The White House said Monday that President Joe Biden wants legislators to swiftly approve a bipartisan deal aimed at tightening gun control laws, improving school security and providing more mental health services in the wake of a spate of mass shootings that killed dozens of Americans – many of them young children – with legally obtained, military-grade weapons.
Biden did not comment when reporters asked him Monday if he was satisfied with the proposal brokered Sunday by 10 Democrats and 10 Republicans. He said in a Sunday statement that the plan “does not do everything that I think is needed, but it reflects important steps in the right direction, and would be the most significant gun safety legislation to pass Congress in decades.”
On Monday, White House press secretary Karine Jean-Pierre said that this framework will help the president honor his promise to parents in Uvalde, Texas – where 19 children and two teachers were gunned down May 24 by an attacker wielding an assault rifle inside an elementary school – to “do something.”
“The president is pleased to see this as a step forward,” she said. “As we know, this is about saving lives. And so the president is going to – wants to see – Congress act, he wants to see this on his desk as quickly as possible.”
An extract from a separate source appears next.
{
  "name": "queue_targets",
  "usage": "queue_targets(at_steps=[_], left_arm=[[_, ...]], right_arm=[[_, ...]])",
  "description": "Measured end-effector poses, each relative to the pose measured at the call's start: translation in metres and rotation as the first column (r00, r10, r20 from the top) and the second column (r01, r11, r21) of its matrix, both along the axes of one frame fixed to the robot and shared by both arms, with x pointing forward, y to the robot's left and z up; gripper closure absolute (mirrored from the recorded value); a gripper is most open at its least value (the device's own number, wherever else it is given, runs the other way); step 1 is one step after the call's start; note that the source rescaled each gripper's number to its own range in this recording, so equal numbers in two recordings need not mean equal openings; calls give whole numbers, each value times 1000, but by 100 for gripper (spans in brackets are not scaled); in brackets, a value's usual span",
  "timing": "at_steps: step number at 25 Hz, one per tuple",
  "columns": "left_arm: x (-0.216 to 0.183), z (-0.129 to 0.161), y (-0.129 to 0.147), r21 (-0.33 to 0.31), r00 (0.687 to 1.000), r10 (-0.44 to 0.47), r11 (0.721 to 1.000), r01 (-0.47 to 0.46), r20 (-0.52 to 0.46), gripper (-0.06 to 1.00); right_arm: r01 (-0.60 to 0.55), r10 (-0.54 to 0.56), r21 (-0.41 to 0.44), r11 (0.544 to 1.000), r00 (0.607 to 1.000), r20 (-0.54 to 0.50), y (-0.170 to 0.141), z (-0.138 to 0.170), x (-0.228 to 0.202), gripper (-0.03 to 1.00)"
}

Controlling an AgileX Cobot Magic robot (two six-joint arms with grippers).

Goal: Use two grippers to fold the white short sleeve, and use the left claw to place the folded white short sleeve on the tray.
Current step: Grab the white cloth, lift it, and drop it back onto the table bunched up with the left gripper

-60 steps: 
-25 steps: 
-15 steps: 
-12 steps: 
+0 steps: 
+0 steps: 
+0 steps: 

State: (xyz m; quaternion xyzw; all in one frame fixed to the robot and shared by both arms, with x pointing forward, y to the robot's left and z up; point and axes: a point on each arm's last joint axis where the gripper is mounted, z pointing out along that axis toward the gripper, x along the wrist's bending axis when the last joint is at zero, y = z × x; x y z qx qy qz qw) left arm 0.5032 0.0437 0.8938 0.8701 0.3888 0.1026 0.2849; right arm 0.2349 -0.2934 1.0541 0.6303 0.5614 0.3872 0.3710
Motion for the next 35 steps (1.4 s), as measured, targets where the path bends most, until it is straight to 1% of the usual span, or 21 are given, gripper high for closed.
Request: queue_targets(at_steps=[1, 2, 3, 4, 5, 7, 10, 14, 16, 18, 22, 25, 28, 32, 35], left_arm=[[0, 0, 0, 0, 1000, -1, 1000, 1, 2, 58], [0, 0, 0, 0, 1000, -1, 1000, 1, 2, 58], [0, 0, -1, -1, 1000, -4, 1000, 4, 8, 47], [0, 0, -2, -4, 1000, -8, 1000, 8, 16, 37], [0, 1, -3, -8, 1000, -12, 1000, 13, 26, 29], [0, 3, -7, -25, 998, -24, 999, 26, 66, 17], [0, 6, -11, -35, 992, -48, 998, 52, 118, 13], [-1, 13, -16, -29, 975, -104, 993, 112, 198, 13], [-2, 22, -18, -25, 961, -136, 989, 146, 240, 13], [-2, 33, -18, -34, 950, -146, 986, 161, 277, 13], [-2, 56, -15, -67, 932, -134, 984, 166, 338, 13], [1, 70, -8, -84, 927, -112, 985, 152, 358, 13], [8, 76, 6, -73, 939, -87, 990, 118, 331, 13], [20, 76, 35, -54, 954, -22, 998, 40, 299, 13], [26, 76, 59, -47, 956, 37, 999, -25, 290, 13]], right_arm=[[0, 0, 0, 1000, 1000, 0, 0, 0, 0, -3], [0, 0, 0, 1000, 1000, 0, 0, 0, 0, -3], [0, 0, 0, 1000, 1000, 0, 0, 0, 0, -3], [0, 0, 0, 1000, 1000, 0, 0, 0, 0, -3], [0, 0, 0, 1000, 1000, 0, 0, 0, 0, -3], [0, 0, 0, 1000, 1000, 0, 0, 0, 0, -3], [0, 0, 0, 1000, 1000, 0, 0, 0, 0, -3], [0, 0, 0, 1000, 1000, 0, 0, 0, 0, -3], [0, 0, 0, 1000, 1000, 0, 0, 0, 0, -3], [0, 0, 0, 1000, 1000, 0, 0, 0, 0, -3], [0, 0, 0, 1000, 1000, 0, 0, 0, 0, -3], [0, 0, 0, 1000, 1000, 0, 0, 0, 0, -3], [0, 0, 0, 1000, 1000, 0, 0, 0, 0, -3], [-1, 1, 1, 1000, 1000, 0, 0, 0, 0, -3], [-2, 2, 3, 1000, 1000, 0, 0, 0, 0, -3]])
The deal does not include Biden’s call for a ban on the sale of rapid-fire assault weapons that are often the weapon of choice deployed by mass shooters in the U.S. But Jean-Pierre added that Biden would continue to press for a renewal of the assault weapons ban, plus for expanded background checks ahead of firearms purchases and for the confirmation of his nominee to head the Bureau of Alcohol, Tobacco, Firearms and Explosives.
The National Rifle Association said it “does not take positions on ‘frameworks.’ We will make our position known when the full text of the bill is available for review.”
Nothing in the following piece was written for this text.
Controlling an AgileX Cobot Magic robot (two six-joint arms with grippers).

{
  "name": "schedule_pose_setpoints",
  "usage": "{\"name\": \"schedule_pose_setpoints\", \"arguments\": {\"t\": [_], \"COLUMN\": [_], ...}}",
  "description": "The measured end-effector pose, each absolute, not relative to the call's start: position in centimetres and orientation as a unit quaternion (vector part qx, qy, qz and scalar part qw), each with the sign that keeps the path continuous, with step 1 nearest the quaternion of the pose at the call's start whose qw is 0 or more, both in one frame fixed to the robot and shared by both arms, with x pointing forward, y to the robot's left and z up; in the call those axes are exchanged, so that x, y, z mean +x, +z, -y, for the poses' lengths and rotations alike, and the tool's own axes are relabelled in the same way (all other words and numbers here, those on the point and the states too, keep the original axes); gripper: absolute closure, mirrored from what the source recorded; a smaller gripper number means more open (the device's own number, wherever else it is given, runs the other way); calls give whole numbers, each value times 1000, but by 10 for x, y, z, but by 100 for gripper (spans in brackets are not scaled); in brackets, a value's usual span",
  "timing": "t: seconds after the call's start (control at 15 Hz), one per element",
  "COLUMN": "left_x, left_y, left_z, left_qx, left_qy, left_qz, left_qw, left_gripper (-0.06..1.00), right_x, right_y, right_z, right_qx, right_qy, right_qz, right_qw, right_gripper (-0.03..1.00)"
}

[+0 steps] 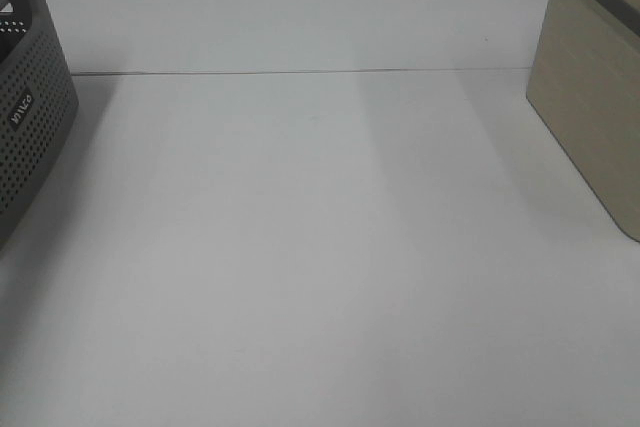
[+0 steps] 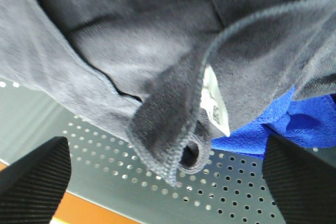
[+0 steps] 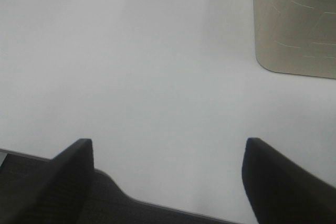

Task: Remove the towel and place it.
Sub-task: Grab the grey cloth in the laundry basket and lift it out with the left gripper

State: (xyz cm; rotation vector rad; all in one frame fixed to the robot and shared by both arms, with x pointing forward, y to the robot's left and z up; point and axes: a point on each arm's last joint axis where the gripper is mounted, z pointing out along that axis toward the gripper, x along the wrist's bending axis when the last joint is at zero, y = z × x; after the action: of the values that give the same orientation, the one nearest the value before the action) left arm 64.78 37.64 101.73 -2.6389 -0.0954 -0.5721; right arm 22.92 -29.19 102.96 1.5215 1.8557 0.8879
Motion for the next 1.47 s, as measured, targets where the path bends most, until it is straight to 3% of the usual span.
{"name": "schedule_pose_setpoints", "arguments": {"t": [0.47,0.6,0.87,0.93,1.07,1.47], "left_x": [661,662,661,661,660,658], "left_y": [984,984,983,983,982,988], "left_z": [-379,-378,-378,-378,-377,-378], "left_qx": [-959,-958,-959,-959,-959,-955], "left_qy": [-198,-199,-202,-201,-199,-207], "left_qz": [22,23,41,48,72,102], "left_qw": [204,203,196,195,187,185], "left_gripper": [6,18,70,79,87,94], "right_x": [229,229,229,229,229,229], "right_y": [1030,1030,1030,1030,1030,1030], "right_z": [291,291,291,291,291,291], "right_qx": [569,569,569,569,569,569], "right_qy": [335,335,335,335,335,335], "right_qz": [-695,-695,-695,-695,-695,-695], "right_qw": [285,285,285,285,285,285], "right_gripper": [20,20,20,20,20,20]}}
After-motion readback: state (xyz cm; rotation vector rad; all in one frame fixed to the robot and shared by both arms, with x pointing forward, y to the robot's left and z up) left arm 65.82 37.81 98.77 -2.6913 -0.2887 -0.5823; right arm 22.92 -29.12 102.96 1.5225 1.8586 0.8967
Any gun control measures are likely to draw the ire of the deep-pocketed group. Their legislative pressure group described a recent House bill as “unconstitutional legislation” that “threatens to turn millions of law-abiding gun owners into felons, as well as subject their lawfully-acquired firearms to government confiscation without due process.”
The bill they were referring to, among other things, establishes a minimum age of 21 for purchases of semi-automatic rifles and shotguns. It also includes mandatory home storage requirements for firearms, which the NRA argues are unconstitutional.
Matt Valentine, a scholar and lecturer at the University of Texas at Austin who focuses on gun violence policy, told VOA that while three of the nation’s gun control advocacy groups approve of the proposal, “many of my contacts in the gun violence prevention community are underwhelmed.”
Prominent Democrats have said that this effort is but a first step, with Senate Majority Leader Chuck Schumer saying Monday: “Altogether, this framework is a good and necessary first step towards changing the reality of gun violence in America. It will lay the foundation for future action.”
But, Valentine said, this proposal could also give ammunition to Republican politicians looking to muster support in midterm elections later this year.
“In some ways, this Senate package could be an election-year boon for gun-friendly politicians in red states, because it will give them something to fight against,” he said. “Over the past few years, several states have passed ‘constitutional carry’ laws, which put gun rights activists in the position of the proverbial dog that caught the car. Having achieved almost total deregulation of firearms, gun rights activists in these states have been left in the awkward position of having nothing left to fight for. This proposed federal legislation will give them something to fight against.”
Legislators in the U.S. have battled for years to reform gun laws, with Democrats almost universally supporting tighter controls and Republicans opposing them by arguing that any such moves threaten the Second Amendment of the Constitution.
“My worry,” Valentine said, “is that by the time this legislation makes it to President Biden’s desk, the red flag provisions will be watered down and filled with loopholes and caveats that make them less effective.”
Lawmakers have spent almost a month negotiating this deal in the aftermath of three shocking mass killings in Texas, New York and Oklahoma. But gun violence kills Americans on a daily basis – on Monday, according to the independent Gun Violence Archive, 12 Americans died this way, in separate incidents around the country.
In 2022 so far, the group has documented 19,618 gun-related deaths. Of those, 744 of the victims were children.